Son Tay ancient citadel, a unique historical relic site of Hanoi

16:55 | 28/08/2018

The Son Tay citadel, 40 kilometers from the center of Hanoi, is a unique historical relic of the capital city and Vietnam’s glorious history of resisting foreign invaders.

son tay ancient citadel a unique historical relic site of hanoi
Son Tay ancient citadel, a unique historical relic site of Hanoi

Mr. Pham Hung Son, Head of the Management Board of the Son Tay relic site, said the site remains intact: “The Son Tay citadel was built by King Minh Mang in 1822 to defend the western approach to the city of Thang Long, which is now Hanoi. The architecture of the relic site is undamaged, with massive citadel walls and two gates in the West and South”.

The Son Tay citadel covers an area of 16 hectares near the two villages of Thuan Nghe and May Trai. The relic site has walls made of laterite and four gates made of bricks.

On each side of the citadel is a gate which was guarded by cannons and reached via a stone bridge. In the past there were four brick bridges across the moat, but only two bridges exist today.

Mr. Son says the Son Tay citadel was recognized as a National Architectural Historical Relic in 1994. He said, “The Son Tay citadel was built in the French style out of laterite, a material plentiful in the area. It is a military structure with firing loopholes to protect the gates”.

The outer perimeter of the site is surrounded with bamboo. The Citadel has quadrilateral, trapezoidal cross-sections. There are many crannies at the top where soldiers could can hide and shoot at any enemy attempting to seale the walls.

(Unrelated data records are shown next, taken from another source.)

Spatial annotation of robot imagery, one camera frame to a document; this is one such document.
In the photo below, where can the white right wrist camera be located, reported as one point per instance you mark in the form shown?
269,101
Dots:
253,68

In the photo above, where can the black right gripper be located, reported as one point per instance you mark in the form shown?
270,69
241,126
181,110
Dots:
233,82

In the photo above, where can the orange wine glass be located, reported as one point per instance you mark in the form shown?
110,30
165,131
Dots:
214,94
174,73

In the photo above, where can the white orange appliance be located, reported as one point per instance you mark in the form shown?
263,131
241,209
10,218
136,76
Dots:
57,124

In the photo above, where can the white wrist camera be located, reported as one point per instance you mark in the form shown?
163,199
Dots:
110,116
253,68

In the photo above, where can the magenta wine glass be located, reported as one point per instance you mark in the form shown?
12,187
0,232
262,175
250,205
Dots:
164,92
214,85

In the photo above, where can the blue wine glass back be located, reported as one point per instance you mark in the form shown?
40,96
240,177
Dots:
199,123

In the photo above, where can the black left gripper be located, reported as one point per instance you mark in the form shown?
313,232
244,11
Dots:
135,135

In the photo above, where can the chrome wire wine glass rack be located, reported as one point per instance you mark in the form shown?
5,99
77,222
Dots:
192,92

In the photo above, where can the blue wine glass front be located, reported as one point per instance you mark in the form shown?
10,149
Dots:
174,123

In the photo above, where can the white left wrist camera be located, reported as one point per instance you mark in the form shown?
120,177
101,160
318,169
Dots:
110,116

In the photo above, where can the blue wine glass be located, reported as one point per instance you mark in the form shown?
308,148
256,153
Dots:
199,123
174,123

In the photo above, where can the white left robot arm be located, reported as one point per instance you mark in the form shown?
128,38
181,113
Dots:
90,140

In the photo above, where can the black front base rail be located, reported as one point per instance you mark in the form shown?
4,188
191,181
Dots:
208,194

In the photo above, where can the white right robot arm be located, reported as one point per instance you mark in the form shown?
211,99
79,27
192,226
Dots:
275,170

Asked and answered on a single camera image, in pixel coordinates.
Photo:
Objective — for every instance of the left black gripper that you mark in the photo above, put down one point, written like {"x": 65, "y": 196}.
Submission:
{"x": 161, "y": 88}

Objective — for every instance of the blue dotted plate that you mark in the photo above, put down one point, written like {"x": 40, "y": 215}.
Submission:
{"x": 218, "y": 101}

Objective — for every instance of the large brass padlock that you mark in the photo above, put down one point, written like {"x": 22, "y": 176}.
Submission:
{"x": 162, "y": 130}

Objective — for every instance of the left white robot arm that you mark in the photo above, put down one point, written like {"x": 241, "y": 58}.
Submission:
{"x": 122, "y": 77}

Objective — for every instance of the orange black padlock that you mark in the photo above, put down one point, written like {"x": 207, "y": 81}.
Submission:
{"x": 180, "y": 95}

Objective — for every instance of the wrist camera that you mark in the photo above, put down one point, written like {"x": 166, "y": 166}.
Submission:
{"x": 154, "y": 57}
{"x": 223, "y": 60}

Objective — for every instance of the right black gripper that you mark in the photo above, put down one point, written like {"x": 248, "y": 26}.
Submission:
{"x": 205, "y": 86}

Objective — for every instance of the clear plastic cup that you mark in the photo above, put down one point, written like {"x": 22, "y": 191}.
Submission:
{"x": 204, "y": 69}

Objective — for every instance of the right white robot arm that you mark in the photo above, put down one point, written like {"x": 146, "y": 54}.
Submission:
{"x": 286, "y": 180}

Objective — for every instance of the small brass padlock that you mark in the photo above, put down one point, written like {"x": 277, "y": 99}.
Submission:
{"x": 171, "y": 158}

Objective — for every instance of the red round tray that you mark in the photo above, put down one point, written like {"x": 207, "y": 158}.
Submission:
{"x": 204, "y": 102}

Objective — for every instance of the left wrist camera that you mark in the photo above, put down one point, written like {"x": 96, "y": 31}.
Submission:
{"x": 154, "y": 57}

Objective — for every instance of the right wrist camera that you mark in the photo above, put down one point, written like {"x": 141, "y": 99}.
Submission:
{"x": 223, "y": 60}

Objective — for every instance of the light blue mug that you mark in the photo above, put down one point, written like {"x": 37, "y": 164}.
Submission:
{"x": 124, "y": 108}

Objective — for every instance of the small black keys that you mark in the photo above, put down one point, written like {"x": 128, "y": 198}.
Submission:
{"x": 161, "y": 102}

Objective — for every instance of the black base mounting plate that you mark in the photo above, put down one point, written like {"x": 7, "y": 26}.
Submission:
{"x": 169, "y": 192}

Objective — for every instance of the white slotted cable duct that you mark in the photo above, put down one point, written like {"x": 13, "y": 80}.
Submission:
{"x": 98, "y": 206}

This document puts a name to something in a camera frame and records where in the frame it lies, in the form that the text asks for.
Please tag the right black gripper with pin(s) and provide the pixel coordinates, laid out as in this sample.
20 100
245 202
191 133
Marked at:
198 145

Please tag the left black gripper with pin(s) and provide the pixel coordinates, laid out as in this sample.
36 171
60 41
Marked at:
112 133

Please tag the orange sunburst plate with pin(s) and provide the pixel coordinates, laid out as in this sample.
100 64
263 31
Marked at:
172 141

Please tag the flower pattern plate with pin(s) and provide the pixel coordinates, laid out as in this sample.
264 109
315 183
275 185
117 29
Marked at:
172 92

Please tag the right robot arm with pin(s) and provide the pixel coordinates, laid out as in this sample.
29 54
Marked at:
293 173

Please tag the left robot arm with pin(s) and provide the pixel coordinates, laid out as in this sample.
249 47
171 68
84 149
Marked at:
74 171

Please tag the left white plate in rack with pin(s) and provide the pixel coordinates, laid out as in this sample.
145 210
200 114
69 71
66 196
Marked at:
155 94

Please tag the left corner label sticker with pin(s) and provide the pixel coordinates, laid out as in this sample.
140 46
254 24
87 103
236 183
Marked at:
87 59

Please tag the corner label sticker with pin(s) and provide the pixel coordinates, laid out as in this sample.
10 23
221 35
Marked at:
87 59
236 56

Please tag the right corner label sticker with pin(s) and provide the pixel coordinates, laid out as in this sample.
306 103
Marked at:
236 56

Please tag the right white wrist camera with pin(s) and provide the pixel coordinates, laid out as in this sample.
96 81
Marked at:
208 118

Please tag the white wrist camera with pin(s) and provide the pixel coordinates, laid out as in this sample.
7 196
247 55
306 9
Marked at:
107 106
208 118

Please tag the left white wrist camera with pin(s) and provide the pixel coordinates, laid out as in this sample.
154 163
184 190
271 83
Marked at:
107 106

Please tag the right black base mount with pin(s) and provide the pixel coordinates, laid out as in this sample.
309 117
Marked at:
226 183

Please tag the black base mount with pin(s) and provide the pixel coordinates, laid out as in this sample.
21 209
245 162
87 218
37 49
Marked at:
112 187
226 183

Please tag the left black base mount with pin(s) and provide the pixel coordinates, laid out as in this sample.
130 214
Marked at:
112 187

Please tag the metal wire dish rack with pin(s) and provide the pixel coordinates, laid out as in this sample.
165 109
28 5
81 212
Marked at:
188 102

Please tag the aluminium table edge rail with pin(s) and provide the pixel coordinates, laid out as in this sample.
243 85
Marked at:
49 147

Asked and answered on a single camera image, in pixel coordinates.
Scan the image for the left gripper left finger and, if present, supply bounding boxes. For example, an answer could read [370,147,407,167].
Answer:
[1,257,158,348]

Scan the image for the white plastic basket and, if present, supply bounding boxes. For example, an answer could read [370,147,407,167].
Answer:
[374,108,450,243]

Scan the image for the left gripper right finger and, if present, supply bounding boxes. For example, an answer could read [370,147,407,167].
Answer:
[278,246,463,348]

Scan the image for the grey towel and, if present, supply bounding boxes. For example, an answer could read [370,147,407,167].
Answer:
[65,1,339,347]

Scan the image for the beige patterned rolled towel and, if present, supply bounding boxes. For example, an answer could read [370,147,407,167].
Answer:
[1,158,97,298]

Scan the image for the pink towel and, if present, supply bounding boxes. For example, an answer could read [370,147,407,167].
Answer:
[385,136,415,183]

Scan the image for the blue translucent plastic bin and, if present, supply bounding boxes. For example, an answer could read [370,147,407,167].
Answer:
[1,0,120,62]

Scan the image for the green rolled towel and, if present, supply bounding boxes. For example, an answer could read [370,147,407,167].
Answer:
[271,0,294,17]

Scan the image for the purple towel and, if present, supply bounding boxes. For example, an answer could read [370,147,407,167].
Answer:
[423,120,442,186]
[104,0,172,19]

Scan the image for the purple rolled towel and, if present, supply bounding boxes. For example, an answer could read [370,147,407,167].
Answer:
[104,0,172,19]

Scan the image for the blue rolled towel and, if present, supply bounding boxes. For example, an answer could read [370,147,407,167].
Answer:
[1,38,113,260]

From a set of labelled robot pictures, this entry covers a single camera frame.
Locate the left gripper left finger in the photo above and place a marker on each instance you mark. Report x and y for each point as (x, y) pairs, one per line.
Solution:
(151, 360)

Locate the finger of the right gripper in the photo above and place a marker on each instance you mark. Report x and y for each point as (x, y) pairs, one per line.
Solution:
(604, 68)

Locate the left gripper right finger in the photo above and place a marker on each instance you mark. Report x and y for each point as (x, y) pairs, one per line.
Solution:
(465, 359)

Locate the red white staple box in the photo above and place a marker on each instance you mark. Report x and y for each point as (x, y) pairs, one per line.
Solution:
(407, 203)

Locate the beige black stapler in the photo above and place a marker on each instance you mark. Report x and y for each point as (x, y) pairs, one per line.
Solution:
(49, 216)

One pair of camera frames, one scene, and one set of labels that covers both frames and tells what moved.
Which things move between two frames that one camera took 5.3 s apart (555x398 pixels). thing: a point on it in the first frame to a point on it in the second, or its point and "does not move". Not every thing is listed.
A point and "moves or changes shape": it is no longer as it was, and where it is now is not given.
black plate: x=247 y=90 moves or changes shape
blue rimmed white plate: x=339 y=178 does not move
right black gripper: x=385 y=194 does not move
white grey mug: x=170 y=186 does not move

Inside an octagonal 18-meter-high flag tower, which also served as an observation post. In 1940, a signal transmitter was installed on top of the tower to announce the time and transmit emergency warnings to the people.

Mr. Son says Kinh Thien Palace and the Vong Cung Gate are the site’s most outstanding architectural features: “These two sites were places where the King could rest and conduct prayers for peace and prosperity. Apart from its architectural and historical importance, the citadel also has great spiritual significance”.

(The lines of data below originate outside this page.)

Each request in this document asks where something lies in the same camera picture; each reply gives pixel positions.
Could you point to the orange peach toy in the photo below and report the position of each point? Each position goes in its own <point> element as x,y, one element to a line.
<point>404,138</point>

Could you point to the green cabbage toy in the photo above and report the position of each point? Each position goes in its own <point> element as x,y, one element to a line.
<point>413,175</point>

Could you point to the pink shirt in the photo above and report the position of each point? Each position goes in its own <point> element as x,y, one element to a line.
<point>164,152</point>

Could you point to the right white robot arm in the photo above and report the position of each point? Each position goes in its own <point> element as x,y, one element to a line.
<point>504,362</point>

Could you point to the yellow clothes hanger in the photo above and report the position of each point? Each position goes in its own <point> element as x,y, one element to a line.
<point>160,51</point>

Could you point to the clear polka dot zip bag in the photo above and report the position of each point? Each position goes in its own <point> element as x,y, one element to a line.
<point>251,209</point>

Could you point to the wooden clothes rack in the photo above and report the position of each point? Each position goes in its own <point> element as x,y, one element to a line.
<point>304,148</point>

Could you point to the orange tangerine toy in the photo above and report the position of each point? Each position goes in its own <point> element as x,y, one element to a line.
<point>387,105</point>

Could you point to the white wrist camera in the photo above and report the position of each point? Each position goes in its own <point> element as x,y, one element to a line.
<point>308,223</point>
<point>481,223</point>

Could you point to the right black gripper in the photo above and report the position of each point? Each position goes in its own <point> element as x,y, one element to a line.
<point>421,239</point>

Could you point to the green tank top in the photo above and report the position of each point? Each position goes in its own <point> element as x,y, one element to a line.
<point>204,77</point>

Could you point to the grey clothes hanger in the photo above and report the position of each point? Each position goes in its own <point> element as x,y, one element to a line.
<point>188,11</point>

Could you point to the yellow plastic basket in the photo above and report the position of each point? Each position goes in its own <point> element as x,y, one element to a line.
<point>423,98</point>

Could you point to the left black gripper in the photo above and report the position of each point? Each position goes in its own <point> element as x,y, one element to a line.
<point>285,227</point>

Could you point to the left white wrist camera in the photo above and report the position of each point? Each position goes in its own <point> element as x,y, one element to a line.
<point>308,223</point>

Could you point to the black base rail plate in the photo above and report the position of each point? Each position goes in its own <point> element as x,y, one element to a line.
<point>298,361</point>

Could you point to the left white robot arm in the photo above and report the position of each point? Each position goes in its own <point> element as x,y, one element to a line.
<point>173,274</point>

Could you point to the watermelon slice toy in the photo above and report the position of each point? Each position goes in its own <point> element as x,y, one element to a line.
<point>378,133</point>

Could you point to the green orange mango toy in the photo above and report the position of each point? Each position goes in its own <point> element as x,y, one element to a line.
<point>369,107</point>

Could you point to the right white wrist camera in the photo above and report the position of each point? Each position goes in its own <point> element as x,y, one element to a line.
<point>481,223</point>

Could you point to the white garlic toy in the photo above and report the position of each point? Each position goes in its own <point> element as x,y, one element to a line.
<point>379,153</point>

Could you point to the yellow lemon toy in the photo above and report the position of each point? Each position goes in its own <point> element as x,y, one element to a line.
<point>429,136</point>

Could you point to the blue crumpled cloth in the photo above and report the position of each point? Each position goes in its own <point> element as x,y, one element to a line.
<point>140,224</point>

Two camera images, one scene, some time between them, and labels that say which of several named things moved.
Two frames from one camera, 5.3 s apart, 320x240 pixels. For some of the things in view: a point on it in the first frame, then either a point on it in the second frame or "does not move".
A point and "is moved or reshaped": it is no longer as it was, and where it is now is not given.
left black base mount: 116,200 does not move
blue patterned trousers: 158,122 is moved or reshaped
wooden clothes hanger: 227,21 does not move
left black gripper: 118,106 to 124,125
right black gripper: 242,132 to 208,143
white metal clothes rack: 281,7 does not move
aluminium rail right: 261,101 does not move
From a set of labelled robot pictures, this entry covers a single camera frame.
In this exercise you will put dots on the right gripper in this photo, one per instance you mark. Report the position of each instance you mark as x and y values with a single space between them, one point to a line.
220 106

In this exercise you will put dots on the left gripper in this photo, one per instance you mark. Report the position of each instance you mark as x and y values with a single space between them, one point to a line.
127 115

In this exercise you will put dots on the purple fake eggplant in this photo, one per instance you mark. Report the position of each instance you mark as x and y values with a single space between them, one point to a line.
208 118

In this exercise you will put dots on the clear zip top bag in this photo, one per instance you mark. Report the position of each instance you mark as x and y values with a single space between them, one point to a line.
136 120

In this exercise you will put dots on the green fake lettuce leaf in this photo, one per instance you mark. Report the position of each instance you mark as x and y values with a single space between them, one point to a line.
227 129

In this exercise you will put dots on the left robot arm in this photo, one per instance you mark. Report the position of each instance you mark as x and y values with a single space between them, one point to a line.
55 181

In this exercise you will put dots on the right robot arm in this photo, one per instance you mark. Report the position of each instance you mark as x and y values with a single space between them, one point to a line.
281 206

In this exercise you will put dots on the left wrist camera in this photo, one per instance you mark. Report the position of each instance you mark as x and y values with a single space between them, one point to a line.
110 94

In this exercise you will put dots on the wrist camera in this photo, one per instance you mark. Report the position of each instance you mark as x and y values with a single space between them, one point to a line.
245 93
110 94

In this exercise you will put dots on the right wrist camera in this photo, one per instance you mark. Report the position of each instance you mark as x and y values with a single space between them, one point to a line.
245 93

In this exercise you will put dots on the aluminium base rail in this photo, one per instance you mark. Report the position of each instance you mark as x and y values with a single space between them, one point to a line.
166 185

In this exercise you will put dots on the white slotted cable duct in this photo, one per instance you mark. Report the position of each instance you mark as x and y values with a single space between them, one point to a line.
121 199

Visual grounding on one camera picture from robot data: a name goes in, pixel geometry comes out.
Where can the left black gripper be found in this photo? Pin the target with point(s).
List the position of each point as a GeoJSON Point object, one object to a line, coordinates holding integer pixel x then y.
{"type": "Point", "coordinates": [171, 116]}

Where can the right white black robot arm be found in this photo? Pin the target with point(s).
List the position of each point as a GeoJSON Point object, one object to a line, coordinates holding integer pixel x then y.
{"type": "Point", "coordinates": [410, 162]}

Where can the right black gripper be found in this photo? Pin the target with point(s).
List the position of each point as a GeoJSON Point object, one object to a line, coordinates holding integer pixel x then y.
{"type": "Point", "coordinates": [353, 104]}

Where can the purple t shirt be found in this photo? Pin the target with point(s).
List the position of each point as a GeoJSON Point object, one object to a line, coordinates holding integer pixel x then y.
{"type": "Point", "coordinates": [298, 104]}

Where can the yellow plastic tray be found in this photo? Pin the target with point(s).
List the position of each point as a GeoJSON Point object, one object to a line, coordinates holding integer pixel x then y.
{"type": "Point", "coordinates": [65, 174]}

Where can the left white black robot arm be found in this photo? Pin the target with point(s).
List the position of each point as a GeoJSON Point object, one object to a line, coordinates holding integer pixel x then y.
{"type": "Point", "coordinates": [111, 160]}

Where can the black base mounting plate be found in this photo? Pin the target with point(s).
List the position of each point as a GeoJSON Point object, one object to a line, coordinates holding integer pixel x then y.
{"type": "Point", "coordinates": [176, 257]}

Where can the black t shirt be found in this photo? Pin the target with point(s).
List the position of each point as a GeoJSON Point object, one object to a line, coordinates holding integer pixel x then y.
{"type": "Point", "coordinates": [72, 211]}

The Son Tay citadel has become a popular tourist destination. Tran Hoai Ngoc, a visitor from Ho Chi Minh City, said: “The Son Tay citadel has an architectural style different from the Thang Long citadel and citadels of the Ho Dynasty. The relic is still intact and is surrounded by many trees. It is also near other tourist attractions such as Duong Lam village and the Viet Nam National Village for Ethnic Culture and Tourism”.

The Son Tay citadel is one of the great symbols of Vietnam’s cultural and historical heritage.